Looking at her face though, the desperation in her eyes, Gryff found his response dying on the tip of his tongue. With another firm clearing of his throat, he turned and stalked off to the kitchen, needing the space to find his courage again. Soft footfalls followed him, swiftly and at his heels, and they stopped when he did at the fridge.
“You want a beer?” he asked, knowing she wouldn’t, then fished out a bottle as she huffed.
“Gryff!”
He could practically feel her stewing behind him, a little white-hot ball of rage as he blatantly ignored her. Focused on the task at hand, he went for his cupboard and pulled out a glass, then found the bottle opener. A few seconds later he was filling the glass with beer. Normally, he’d drink it straight from the bottle like any sane fucker, but he just needed something to busy himself. Once he was done drinking it, he’d head for the shower, maybe ask if she wanted to join him. His workout might have been interrupted by her arrival, but he’d still worked up quite a sweat.

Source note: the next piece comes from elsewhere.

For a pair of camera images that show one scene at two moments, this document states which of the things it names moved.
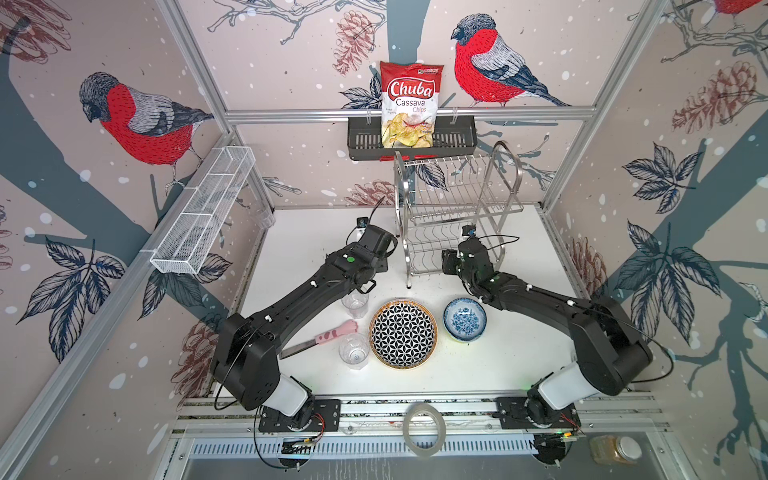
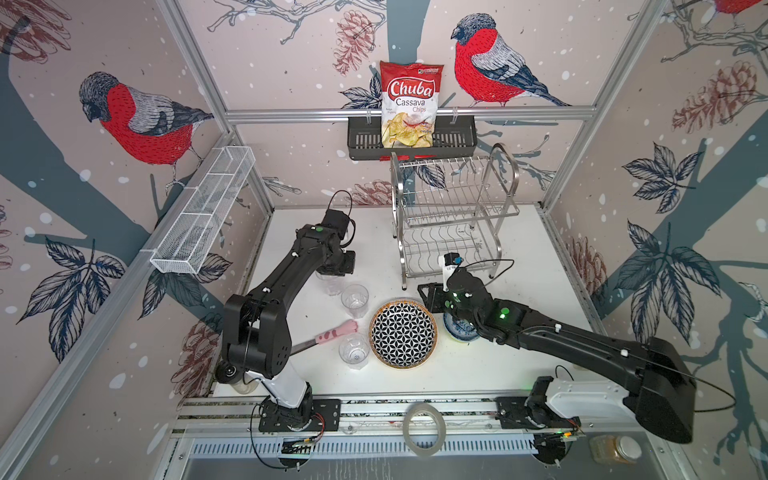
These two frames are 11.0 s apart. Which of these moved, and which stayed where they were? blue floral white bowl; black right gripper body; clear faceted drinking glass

“I have him at a gala on one of the nights there was a… a hit,” she stated, following Gryff out of the kitchen so close that she stumbled into him when he stopped abruptly. “I have his journals, his records. He was doing something all the nights when people were killed.”
He groaned. “That doesn’t mean anything.”
“It’s an alibi!”
“No one’s saying he pulled the trigger, Beth,” Gryff snapped, looking to her with a glare. All around her he could see the darkness consuming her, piquing her curiosity and dragging her deeper down this hole. He had to put a stop to it before he lost her forever. “You don’t need to be at the scene of the crime to be responsible for it happening. I have good leads that show him moving funds around to pay for something big. Something like a hit.”
“But… But…” Beth went for her bag and pulled out a file folder full of what appeared to be black-and-white photos. “No. I have… I have proof that he was busy. He’s been busy for years now. There were no mysterious appointments in his diary, no secret meetings—”
“And who would record secret meetings?” He gave a cold laugh without meaning to, and he hated himself for it when he saw her face fall. This must be killing her. After taking a quick sip of his beer, he set the glass aside and moved in close to her. This time she didn
’t run. She didn’t even flinch away when he set his hands on her slim shoulders, missing the feel of them—the feel of her. “Beth, I’m so sorry. I know this is hard. I mean, who just blindly accepts that their dad is a bad guy, but—”
“He’s not,” she hissed, tears brimming over her eyes and trailing down her cheeks as she shrugged him off, “a bad guy.”
“Beth…” He trailed off, unable to come up with any other valid argument besides the most obvious. “I just want to keep you safe from him. All my evidence against your dad is damning.”
Beth stared at him for a long moment after that, and it was only then that he realized she was shaking. Trembling. Her legs, her hands, her lips. Maybe it was from the cold, but Gryff wasn’t that naïve. All he wanted was to wrap her in his arms and hold her close. Whisper in her ear that he’d protect her, that this fight wouldn’t spill over into her life, and that he wouldn’t let any of the guys he knew use her to get to her dad. She had to be worried about that kind of shit, right?